TASK MATERIAL:
"""

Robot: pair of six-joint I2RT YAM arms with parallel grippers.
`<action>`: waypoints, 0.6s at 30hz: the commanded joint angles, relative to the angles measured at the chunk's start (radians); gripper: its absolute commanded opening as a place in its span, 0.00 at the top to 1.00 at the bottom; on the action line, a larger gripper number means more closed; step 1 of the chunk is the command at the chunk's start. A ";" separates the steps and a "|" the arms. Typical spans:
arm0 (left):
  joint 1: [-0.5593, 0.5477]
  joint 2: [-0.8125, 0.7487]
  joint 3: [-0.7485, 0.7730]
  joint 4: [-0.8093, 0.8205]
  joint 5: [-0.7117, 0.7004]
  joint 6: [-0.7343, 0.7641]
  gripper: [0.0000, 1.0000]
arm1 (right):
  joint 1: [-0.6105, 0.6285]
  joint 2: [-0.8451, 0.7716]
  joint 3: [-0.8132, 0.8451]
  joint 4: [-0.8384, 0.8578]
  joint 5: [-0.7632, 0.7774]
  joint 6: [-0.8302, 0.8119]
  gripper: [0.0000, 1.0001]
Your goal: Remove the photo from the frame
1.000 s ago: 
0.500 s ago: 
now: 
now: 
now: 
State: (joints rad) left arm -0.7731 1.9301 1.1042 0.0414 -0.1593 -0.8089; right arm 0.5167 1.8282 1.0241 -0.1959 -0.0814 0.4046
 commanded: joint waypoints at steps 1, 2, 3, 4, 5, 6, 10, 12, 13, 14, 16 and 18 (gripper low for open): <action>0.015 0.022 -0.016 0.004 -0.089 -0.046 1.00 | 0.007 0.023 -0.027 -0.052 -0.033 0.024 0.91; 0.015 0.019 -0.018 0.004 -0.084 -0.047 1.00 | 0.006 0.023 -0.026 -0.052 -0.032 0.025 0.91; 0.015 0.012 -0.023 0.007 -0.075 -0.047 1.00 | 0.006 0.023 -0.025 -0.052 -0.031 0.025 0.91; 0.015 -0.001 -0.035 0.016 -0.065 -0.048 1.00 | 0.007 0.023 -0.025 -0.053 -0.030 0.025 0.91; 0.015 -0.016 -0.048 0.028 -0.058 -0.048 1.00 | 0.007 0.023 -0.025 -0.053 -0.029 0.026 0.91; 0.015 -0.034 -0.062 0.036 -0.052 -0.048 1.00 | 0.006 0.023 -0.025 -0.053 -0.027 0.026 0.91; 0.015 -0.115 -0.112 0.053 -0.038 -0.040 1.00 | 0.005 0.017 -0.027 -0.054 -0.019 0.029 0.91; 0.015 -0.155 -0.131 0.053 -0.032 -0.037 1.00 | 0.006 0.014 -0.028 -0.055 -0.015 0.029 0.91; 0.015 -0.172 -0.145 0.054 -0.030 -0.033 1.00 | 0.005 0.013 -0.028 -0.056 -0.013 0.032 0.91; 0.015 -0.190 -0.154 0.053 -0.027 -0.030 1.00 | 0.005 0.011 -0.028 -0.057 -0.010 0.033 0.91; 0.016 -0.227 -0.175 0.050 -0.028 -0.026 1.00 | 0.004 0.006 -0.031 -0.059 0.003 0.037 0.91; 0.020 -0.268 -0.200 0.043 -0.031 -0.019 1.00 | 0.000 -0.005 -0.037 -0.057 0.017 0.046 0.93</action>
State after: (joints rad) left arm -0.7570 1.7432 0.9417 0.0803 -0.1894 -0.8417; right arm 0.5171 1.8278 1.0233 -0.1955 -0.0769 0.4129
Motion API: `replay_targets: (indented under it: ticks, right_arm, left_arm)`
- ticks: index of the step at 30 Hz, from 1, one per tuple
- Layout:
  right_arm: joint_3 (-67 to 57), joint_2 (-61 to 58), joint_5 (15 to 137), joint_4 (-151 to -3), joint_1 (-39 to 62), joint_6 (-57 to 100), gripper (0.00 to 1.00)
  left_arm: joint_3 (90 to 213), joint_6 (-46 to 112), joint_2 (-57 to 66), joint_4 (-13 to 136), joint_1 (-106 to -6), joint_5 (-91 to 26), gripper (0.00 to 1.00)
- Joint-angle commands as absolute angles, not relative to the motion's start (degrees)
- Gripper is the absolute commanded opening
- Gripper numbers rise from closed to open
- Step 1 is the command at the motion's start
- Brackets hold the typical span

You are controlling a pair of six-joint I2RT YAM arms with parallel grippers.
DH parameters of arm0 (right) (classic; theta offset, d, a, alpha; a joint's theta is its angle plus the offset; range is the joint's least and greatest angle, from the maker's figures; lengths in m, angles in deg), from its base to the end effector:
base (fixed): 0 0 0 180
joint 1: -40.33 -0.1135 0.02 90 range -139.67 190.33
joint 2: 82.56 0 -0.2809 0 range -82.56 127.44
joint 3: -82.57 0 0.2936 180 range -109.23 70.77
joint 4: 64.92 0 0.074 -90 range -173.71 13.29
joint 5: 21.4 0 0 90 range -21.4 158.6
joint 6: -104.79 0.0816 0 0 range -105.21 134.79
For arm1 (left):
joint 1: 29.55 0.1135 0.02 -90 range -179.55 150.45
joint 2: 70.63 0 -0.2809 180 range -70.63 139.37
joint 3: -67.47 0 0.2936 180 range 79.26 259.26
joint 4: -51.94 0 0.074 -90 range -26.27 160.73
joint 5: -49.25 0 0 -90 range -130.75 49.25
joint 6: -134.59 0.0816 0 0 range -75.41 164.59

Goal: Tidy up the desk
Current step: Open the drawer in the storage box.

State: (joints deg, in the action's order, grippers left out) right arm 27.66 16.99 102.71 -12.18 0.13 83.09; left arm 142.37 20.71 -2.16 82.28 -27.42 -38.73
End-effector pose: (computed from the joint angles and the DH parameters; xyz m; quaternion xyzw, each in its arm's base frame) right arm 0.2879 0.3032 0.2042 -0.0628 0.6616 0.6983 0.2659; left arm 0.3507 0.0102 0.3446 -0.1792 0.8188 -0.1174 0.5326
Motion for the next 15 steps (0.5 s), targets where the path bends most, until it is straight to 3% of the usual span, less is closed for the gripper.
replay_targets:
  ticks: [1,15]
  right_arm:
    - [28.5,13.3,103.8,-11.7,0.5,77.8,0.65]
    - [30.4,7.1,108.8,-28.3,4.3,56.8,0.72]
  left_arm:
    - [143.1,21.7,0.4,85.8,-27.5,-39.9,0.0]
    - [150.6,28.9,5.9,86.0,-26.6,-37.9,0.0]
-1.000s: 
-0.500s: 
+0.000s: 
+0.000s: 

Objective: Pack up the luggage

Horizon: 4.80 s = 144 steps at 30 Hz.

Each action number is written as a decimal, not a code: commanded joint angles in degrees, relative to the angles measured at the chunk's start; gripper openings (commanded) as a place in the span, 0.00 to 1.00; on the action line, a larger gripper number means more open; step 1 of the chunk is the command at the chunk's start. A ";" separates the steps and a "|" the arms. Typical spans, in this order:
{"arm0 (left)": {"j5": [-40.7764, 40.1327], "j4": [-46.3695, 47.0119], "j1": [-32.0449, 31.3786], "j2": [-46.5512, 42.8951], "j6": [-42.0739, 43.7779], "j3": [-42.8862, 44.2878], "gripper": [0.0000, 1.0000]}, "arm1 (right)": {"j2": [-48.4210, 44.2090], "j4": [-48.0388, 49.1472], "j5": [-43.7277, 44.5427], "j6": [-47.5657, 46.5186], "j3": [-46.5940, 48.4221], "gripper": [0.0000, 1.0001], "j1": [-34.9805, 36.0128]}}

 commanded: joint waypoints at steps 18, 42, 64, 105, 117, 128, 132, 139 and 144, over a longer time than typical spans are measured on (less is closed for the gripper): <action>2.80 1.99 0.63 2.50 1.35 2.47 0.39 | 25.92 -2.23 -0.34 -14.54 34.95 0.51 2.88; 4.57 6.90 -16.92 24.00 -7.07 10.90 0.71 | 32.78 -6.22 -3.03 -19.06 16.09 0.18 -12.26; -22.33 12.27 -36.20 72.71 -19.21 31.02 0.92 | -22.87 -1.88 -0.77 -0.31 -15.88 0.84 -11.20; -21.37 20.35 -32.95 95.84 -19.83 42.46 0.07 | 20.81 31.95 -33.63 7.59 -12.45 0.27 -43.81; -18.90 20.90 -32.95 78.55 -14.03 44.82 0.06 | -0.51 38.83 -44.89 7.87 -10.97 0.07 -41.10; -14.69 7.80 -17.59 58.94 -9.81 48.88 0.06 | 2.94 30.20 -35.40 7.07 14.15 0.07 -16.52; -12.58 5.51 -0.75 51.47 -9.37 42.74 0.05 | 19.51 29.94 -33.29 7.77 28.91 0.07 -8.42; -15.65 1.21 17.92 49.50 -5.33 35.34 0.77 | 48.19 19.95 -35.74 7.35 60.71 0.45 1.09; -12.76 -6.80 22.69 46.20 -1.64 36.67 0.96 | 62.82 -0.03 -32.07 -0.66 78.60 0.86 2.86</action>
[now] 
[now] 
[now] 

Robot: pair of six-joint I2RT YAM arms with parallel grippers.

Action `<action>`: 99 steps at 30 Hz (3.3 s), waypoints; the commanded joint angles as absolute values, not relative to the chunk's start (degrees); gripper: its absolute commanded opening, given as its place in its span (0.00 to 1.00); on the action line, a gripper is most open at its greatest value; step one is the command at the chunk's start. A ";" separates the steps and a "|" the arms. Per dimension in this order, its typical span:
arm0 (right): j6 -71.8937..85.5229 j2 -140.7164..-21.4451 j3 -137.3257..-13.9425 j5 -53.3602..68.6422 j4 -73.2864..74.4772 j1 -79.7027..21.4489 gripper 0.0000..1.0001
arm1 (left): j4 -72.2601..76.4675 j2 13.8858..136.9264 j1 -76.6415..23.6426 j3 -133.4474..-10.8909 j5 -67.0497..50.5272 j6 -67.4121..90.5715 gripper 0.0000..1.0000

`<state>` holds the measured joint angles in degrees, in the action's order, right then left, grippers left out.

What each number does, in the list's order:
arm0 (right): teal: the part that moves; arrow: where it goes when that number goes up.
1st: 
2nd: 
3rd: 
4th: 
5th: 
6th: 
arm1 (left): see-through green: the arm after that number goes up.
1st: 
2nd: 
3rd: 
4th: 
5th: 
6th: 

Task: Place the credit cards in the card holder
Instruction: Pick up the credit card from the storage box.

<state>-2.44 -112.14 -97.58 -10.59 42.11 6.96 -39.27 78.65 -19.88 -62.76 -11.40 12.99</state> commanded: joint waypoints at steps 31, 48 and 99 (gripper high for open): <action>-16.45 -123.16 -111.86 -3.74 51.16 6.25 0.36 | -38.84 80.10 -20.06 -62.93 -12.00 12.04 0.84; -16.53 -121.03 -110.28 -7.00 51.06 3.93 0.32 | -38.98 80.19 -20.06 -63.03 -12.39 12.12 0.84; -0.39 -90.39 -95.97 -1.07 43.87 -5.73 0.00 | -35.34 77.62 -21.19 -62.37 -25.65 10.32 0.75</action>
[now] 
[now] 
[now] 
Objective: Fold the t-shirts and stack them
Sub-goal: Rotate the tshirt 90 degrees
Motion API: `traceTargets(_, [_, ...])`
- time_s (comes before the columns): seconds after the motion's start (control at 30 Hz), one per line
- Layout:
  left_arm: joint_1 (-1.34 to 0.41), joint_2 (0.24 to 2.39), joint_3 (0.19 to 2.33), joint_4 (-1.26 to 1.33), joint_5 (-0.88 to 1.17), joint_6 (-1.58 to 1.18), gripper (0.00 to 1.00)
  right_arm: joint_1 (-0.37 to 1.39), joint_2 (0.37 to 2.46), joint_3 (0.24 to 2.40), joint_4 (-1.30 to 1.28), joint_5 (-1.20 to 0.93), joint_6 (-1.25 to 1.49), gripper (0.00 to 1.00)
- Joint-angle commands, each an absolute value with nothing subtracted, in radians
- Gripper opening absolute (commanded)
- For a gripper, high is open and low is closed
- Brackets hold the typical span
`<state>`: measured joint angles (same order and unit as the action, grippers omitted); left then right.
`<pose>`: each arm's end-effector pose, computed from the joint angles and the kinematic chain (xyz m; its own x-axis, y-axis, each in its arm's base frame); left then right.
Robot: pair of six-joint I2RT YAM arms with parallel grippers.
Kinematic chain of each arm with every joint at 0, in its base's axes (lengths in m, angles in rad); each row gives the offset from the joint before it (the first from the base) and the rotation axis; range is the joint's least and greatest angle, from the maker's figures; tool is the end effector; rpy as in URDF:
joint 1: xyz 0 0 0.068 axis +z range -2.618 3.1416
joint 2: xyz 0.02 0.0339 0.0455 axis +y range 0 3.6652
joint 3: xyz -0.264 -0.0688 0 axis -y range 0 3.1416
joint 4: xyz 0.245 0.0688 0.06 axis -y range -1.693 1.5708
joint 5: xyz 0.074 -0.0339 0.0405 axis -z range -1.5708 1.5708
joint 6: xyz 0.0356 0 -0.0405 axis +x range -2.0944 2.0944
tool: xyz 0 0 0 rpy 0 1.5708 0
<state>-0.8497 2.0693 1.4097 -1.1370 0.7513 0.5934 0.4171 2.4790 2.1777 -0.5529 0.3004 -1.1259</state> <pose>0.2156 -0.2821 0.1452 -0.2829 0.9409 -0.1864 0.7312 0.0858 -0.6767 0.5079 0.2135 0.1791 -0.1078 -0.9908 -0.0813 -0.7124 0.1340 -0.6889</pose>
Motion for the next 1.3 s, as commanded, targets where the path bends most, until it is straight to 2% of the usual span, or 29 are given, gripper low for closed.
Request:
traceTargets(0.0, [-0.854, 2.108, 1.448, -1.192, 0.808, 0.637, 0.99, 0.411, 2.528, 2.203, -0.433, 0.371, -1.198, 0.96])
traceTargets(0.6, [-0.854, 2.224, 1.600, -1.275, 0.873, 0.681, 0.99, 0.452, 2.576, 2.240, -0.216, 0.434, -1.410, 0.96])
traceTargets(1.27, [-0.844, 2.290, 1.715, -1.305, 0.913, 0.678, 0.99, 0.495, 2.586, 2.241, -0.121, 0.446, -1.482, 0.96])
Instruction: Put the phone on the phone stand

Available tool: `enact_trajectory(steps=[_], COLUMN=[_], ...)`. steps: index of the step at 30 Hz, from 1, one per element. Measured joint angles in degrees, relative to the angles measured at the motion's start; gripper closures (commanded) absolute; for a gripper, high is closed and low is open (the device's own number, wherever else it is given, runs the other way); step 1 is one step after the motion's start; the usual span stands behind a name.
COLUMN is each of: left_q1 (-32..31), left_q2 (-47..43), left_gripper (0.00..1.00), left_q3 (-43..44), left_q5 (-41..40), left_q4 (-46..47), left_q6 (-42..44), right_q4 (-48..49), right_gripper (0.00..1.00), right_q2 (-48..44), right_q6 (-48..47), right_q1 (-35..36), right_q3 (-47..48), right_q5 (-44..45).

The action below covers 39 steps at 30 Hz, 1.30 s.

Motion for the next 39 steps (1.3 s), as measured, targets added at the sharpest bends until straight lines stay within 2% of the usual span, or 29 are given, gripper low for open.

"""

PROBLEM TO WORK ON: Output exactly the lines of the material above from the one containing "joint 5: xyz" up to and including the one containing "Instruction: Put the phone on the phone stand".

EXERCISE OUTPUT:
joint 5: xyz 0.074 -0.0339 0.0405 axis -z range -1.5708 1.5708
joint 6: xyz 0.0356 0 -0.0405 axis +x range -2.0944 2.0944
tool: xyz 0 0 0 rpy 0 1.5708 0
<state>-0.8497 2.0693 1.4097 -1.1370 0.7513 0.5934 0.4171 2.4790 2.1777 -0.5529 0.3004 -1.1259</state> <pose>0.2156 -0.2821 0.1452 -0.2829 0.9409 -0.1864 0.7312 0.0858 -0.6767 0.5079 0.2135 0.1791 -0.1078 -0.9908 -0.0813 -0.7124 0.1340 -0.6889</pose>
Motion for the next 1.3 s, as commanded, targets where the path bends most, until it is straight to 2% of the usual span, or 29 are given, gripper low for closed.
Request:
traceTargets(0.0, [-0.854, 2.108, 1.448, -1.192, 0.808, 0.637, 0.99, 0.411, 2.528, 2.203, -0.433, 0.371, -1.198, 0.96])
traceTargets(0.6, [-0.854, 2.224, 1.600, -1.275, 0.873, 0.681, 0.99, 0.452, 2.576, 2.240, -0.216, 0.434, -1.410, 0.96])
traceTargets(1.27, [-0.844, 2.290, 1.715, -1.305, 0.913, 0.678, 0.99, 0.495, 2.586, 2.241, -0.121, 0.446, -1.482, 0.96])
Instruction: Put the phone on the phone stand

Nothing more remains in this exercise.